Sein Kollege von der Verkehrskommission, Zhou Zhengyu, der neben ihm sitzt, wirkt fast amüsiert, während sein Umweltkollege mit einer kritischen Frage nach der anderen konfrontiert wird. Endlich ist er nicht mehr der Buhmann. Denn Zhou Zhengyu hatte selbst eine schwere Woche. Er ist für das U-Bahn-Netz verantwortlich, das unter dem Ansturm der zusätzlichen Fahrgäste nach den Fahrverboten nur so ächzte. Eigentlich hätte das Plus an Passagieren problemlos bewältigt werden können, doch seit einer Woche gibt es drei neue Linien, deren Fahrgäste an den Umsteigebahnhöfen auch noch die Züge wechseln. Da ferner die alten Strecken renoviert wurden, war das neue Steuerungssystem einfach überfordert. Züge steckten in Tunneln fest. U-Bahnhöfe mussten ganz gesperrt werden.

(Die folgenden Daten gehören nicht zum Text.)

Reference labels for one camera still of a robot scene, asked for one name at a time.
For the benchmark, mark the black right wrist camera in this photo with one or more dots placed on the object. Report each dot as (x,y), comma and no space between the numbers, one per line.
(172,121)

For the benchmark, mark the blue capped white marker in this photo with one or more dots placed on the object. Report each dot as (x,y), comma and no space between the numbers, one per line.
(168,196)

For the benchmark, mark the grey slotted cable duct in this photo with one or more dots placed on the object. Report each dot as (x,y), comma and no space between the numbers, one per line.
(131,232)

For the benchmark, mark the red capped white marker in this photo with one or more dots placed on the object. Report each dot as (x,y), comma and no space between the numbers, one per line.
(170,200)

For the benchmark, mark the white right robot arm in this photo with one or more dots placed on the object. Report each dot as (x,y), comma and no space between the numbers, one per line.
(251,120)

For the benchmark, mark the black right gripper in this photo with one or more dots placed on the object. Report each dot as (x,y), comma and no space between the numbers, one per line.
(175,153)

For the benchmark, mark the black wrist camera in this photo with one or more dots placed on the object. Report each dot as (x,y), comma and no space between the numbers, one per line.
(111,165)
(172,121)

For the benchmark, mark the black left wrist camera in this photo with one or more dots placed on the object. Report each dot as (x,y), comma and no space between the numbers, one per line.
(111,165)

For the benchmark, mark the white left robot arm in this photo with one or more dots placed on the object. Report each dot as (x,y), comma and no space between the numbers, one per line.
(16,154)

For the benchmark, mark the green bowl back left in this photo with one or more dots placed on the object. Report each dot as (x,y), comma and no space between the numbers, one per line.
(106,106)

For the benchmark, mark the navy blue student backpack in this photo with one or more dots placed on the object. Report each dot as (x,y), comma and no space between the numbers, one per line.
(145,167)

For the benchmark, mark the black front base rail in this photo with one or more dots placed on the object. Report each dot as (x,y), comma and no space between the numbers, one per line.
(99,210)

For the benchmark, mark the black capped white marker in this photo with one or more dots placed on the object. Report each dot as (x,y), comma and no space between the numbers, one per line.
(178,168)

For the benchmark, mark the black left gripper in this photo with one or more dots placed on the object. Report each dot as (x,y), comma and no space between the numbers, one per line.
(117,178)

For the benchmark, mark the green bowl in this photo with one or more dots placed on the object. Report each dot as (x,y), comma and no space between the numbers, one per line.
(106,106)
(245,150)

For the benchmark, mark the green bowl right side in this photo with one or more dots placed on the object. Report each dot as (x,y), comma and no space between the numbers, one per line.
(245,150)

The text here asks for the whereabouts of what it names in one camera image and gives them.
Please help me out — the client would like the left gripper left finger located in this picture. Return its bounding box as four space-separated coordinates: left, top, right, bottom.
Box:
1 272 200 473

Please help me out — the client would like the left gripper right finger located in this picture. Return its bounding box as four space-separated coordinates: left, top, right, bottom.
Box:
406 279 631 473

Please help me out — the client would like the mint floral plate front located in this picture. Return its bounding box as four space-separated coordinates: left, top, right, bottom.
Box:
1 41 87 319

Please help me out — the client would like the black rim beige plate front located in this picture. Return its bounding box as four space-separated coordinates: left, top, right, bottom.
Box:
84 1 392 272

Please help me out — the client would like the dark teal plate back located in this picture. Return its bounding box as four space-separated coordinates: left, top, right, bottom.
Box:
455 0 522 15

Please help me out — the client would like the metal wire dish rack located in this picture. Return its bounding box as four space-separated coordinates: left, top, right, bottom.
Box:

Nervös, mit rot umränderten Augen, hatte Zhou Zhengyu kurz zuvor «technische Probleme» eingestanden. «Wir waren nicht in der Lage, den Anforderungen zu entsprechen.» Die U-Bahn war erst mit einigen Wochen Verspätung eröffnet worden. Ohne die nötige Probephase könnten «kleinere Probleme» auch über die Sommerspiele andauern, wenn eine halbe Million ausländische Gäste und mehrere Millionen chinesische Olympiabesucher die U-Bahn nehmen sollen, um zu den Wettkampfstätten zu fahren. Die Sicherheit sei nicht bedroht, beteuert Zhou Zhengyu. Es könnte aber zu Verspätungen und Überfüllung kommen. «Während Olympia werden wir sicherstellen, dass das System in einem guten Zustand ist, und wir werden versuchen, die Zahl der Zwischenfälle zu verringern», sagt der Verkehrsdirektor.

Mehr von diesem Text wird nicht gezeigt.